[mod_python] Lack of support for subrequests in mod_python?

Gregory (Grisha) Trubetskoy grisha at modpython.org
Thu Mar 18 13:18:48 EST 2004



On Thu, 18 Mar 2004, Richard Barrett wrote:

> First up is the lack of access to running subequests using functions on
> a request to analogues of the ap_sub_req_lookup_uri() and
> ap_sub_req_lookup_file() functions, and their friends such as
> ap_run_sub_req(). If I am correct and these capabilities are indeed
> omitted, is there a good reason for me not to consider producing my own
> fork of mod_python-3.1.3 in order to gain access to the functions from
> my python code?

They aren't there because noone has needed them so far. Instead producing
a fork, why not subscribe to the python-dev at httpd.apache.org list and
submit a patch?

> Second up is a separate query about implementation style for
> input/output filters; a Python output filter implementation I have just
> done bringing the issue to mind. I found that successive calls into my
> output filter function to service a particular request were passed a
> succession of different Python filter objects during the life of
> servicing the particular request. For a proxied request returning
> around 80k bytes of data 3 or 4 different filter objects were passed
> in, with the sum total of data from them being the whole of incoming
> response's body. This contrasts with Apache's C API where the filter
> function would be passed the same context data on each call for
> servicing a given request. The filter I was writing needed state to be
> carried from the inception of the request's processing until the EOS
> bucket was encountered; the filter uses an incremental HTML parser with
> a SAX interface which is being feed data progressively all of which is
> not necessarily consumed during the life of my filter function's
> invocation during which the data was read from the filter object. My
> initial thought was that filter objects should have an attribute,
> initialized to None, which my filter could use to store a state object
> for recovery on each entry to my filter function. With such a state
> variable unavailable, my second thought was to use a global dictionary
> using the filter's id() as key to a state variable as value. But both
> of there were non-starters because filter objects passed into my filter
> function could be different throughout the life of the particular
> filter invocation. I ended using the global dictionary idea but with
> the request and server obeject id()s as key (belt and braces approaches
> possibly). It works but feels a bit inelegant and I am wondering what
> an "expert" would have done to solve the problem.
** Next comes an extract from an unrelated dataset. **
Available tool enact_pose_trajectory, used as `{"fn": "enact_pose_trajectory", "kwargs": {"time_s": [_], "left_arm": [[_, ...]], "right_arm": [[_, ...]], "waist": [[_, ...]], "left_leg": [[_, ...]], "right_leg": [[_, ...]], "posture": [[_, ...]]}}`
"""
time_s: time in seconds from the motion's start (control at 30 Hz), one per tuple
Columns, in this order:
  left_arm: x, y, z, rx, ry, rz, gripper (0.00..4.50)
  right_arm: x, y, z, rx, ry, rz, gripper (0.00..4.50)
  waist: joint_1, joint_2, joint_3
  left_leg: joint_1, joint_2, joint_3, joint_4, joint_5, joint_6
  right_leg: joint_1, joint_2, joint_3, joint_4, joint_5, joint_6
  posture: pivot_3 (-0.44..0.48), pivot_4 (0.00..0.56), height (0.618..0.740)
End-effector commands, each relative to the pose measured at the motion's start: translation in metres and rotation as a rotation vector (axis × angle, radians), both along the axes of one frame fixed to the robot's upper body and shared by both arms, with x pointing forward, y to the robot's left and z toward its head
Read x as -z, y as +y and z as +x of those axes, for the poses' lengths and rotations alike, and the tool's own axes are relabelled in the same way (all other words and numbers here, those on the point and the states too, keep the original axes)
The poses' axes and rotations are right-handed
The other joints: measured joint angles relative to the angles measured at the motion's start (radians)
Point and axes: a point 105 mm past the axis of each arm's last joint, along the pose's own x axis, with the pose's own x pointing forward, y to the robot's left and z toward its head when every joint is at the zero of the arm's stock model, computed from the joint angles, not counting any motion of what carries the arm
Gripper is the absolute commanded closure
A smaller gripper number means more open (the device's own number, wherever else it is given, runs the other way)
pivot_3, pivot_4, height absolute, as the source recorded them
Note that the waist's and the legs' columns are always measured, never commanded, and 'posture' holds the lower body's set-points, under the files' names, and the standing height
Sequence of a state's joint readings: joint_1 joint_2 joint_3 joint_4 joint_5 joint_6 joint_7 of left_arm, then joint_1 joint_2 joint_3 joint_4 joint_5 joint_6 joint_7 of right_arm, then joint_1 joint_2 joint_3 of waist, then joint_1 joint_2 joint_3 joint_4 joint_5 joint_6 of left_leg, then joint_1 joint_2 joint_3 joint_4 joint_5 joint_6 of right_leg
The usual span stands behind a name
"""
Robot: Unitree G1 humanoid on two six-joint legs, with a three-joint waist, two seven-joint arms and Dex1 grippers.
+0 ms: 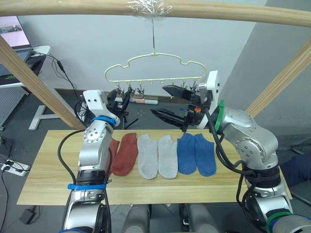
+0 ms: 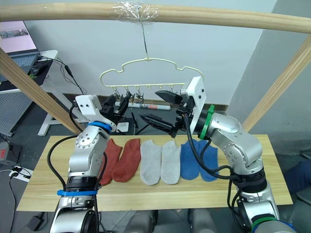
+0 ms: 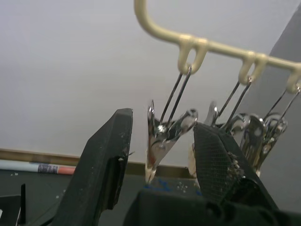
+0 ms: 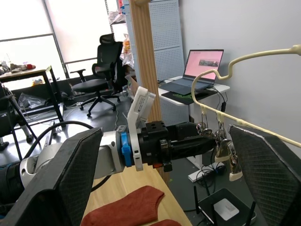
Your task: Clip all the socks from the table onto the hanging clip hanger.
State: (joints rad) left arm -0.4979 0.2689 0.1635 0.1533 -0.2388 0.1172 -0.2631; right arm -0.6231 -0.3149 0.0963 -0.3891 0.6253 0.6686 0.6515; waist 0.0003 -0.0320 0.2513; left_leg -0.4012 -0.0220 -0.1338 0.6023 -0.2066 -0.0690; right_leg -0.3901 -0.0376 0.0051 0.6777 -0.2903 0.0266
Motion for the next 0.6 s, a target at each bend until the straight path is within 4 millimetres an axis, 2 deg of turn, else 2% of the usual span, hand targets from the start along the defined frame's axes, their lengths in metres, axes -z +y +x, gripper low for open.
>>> {"fn": "enact_pose_trajectory", "kwargs": {"time_s": [0.03, 0.47, 0.6], "left_arm": [[-0.016, 0.001, -0.001, -0.012, -0.068, -0.001, 2.18], [-0.023, 0.000, -0.002, -0.021, -0.103, -0.001, 2.18], [-0.030, -0.003, 0.000, -0.012, -0.122, -0.013, 3.34]], "right_arm": [[-0.013, -0.003, -0.005, -0.006, -0.045, 0.024, 0.00], [-0.013, -0.005, -0.003, -0.005, -0.047, 0.015, 0.00], [-0.011, -0.003, -0.004, -0.013, -0.038, 0.017, 0.00]], "waist": [[-0.001, 0.000, 0.001], [-0.001, 0.000, 0.002], [0.000, -0.001, 0.003]], "left_leg": [[0.000, 0.000, 0.000, 0.000, 0.000, 0.000], [0.000, 0.000, 0.000, 0.000, 0.000, 0.000], [0.000, 0.000, 0.000, 0.000, 0.000, 0.000]], "right_leg": [[0.000, 0.000, 0.000, 0.000, 0.000, 0.000], [0.000, 0.000, 0.000, 0.000, 0.000, 0.000], [0.000, 0.000, 0.000, 0.000, 0.000, 0.000]], "posture": [[0.078, 0.254, 0.740], [0.086, 0.253, 0.740], [0.088, 0.255, 0.740]]}}
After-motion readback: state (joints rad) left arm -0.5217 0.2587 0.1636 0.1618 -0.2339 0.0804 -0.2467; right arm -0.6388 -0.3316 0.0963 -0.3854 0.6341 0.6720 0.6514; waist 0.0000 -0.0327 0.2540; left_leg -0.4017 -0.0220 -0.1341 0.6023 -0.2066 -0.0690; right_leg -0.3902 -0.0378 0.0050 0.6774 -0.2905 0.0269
I cc-d the python-dev at httpd list, I think we should move it there since
this is very techical and concerns how mod_python works rather than how to
use it.

Reading the above - it's hard for me to say right off the bat why there is
a new filter object created every time - there may be a good reason for
it, or there may be no good reason at all.

This will definitely need some code studying, which, btw, you're more than
welcome to do. If you need a quick fix - then the filter.req I'm sure is
the same throughout the request, so you can store your data as an
attribute of the request object, rather than filter.